Last year, they passed on the chance to draft a quarterback, instead trading down from 10th overall to meet multiple roster needs by eventually acquiring 12 draft picks. But a year later, after a second consecutive season of double-digit losses, the team cast caution aside and went after Griffin, considered by coaches to be an electrifying quarterback capable of carrying the franchise for years to come.

That “rare but unproven” talent, though, was one of the flashiest college football had seen in a while. In 2011, Griffin completed 72 percent of his passes for nearly 4,300 yards and 37 touchdowns while throwing only six interceptions. He also ran in another 10 touchdowns. But at Baylor Griffin led a spread offense; he’ll need to adapt to the West Coast offense employed by Mike Shanahan that favors short passes over the deep routes Griffin targeted in college. It’s a high-risk, high-reward deal the Redskins made, writes Post sports columnist Thomas Boswell:

Griffin’s career deserves to be measured on its merits, rather than the Redskins’ prayers or the price they paid. But the backdrop is unmistakable. The Redskins just doubled down on the very same high-profile, high-cost, high-risk (or all-of-the-above) method that has introduced Washington to Deion Sanders, Jeff George, Marty Schottenheimer, Dan Wilkinson, Bruce Smith, Steve Spurrier, Mark Brunell, Adam Archuleta, Sean Gilbert, Jim Zorn, Gregg Williams, Albert Haynesworth, Donovan McNabb and Shanahan.
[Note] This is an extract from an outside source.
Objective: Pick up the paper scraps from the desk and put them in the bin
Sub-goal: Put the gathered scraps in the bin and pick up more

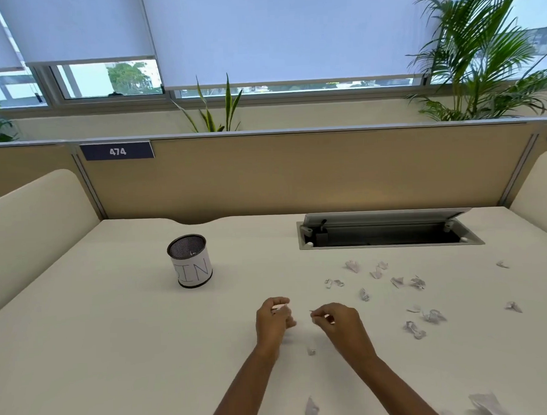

That the list is so long and familiar doesn’t make it any less staggering. RGIII will either demolish an amazing losing streak or confirm a curse.

But no matter the risk factor, already Redskins fans are thrilled about potentially ending the revolving door at quarterback and locking down a long-term player. On 106.7 The Fan Friday night, Redskins reporter Grant Paulsen and his co-host Pete Medhurst went on the air about 11:30 p.m. to start taking listeners’ calls about the draft swap. They stayed on until 5 a.m. without a commercial break.

The Post’s Sally Jenkins has another idea why Griffin seems poised to make a big impact in the D.C. area: He’s an military brat who grew up around the world as his parents, both Army sergeants, were transfered between bases in Japan, South Korea and across the U.S. At 13, his father, Robert Griffin Jr., was deployed to the Middle East for the first year of the Iraq war. Robert Griffin’s III childhood was imbued with military discipline that paid off in pursuits beyond football, Jenkins writes:

The rules in the Griffin house were simple and strict: Homework was the first duty. There was no hanging around without a purpose. Nobody got a car — kids didn’t need wheels. But along with rules came incentives: Top grades earned extra allowance. “The only thing Robert did was homework and play ball,” Copperas Cove High School football coach Jack Welch said. “He was very grounded, very rooted.”

By his senior year in high school, RGIII was class president and not only had earned his diploma early, he graduated seventh among his peers. “He was a scholar,” Welch said. He had also qualified for the U.S. Olympic trials as 400-meter hurdler, and was being recruited by most of the major football powers. He was a stunningly diverse talent, according to Welch.

So, Manning Watch was brief and, as it turned out, the Redskins never really had much of a shot to begin with. But the soon-to-be-36-year-old seems to have been forgotten just as quickly as he was salivated over. It’s Griffin’s town now—Some fans are already buying Redskins jerseys customized with his No. 10.